The latest instructional blogs from Steve Mitchell PGA – Head Professional at Etchinghill Golf Club (part of the Pentland Group). Kent County 1st Team Mens Coach, County Boys Coach, Kent ladies and Kent girls Coach. Coach to three touring Professionals and Ping Custom fit expert.
What does everybody I teach ask for when they come along for a lesson? A turn like Tiger’s? A touch like Michelson’s? Luke Donald style wedges? Well yes. But realistically, what everyone is ultimately looking for is consistency. They want to stand at the ball and know that it’ll pretty much do what’s required without any nasty surprises.
Just imagine how your game, and scores, might be transformed if you were able to cut down on those damaging shots? I’m not saying that you’ll never hit a poor shot again, they’re still going to happen for all sorts of reasons. But you can instill a framework within your game that will help ensure that they are kept to an absolute minimum. Here’s how;
Pre game routine – have a set warm up and preparation routine. This is very individual, the object being that you arrive on the first tee completely ready. For some people this might take an hour, for others ten minutes. But be consistent. Feeling prepared, physically and in terms of kit, makes you ready to play your best. No mental excuses “if I’d warmed up properly…”
Pre shot routine – we’re going to have a whole blog item devoted to this, but in short just do it the same every time you hit a shot. Build it into your practice so that you hit each range ball with a pre shot routine. This has two effects – it takes away pressure (your body thinks that you’re just doing what you always do, nothing different to usual so no need to be nervous), and whilst your ‘doing’ your routine, almost on automatic pilot, you’re cutting down on unnecessary thinking; you’ll just have a steady consistent mindset as you prepare to hit.
Reactions – don’t allow yourself to react after a poor shot. Celebrate the good ones by all means, but once a shot’s gone, your mind is either having a holiday or it’s working on the next one. Beating yourself up has absolutely no merit to it and can only be damaging. You’ll have chances after the game to reflect and change; allow yourself to defer that til later, just thinking to yourself “ok, that’s for some attention later, let’s get on with the job in hand…”

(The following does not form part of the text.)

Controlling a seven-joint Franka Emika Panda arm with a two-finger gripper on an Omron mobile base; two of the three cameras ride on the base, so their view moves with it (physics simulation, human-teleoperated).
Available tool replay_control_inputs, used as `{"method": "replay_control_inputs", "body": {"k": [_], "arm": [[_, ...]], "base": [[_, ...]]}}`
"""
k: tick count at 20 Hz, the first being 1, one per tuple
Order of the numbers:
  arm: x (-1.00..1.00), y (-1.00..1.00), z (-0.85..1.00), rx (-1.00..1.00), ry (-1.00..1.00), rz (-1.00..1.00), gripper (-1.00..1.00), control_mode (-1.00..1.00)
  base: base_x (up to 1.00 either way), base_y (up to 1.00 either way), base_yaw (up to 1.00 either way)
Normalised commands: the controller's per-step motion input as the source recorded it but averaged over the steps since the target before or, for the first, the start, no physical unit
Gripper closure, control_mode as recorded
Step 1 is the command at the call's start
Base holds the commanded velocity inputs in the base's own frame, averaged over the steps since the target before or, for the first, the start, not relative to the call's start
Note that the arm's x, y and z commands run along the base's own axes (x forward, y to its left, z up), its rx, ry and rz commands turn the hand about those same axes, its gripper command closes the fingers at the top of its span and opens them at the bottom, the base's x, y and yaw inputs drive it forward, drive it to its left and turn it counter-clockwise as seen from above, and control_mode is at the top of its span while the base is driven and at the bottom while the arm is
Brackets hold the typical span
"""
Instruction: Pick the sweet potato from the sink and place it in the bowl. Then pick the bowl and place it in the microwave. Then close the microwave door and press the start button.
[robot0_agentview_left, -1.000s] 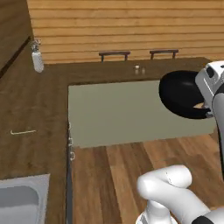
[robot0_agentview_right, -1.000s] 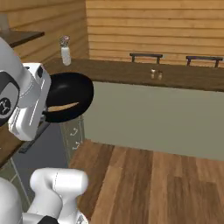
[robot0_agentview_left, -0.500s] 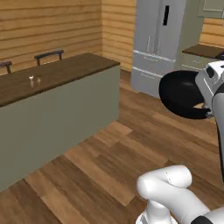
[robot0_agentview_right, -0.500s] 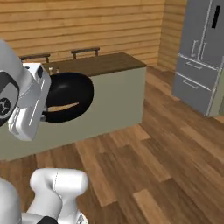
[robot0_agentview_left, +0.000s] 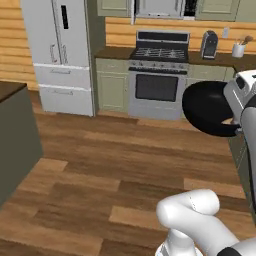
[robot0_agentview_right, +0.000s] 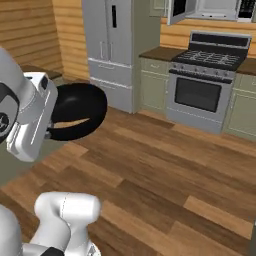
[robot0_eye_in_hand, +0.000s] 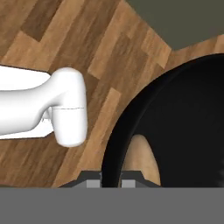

Stay steady, physically – walk at a steady pace (with your GoKart of course!) make sure you stay hydrated and if it suits you, have the odd snack or fruit on the course. More and more research is coming out to show that your brain really doesn’t like it when you get thirsty or your blood sugar drops too much!
Keep to your game plan – whether you’re going to be aggressive on par 5’s, play strategically to wedge yardages that you know you can hit close, or play for position on the tough fours…once you’ve made a decision, stick to it. It will rule out doubt and keep your attitude on the course consistent and on track.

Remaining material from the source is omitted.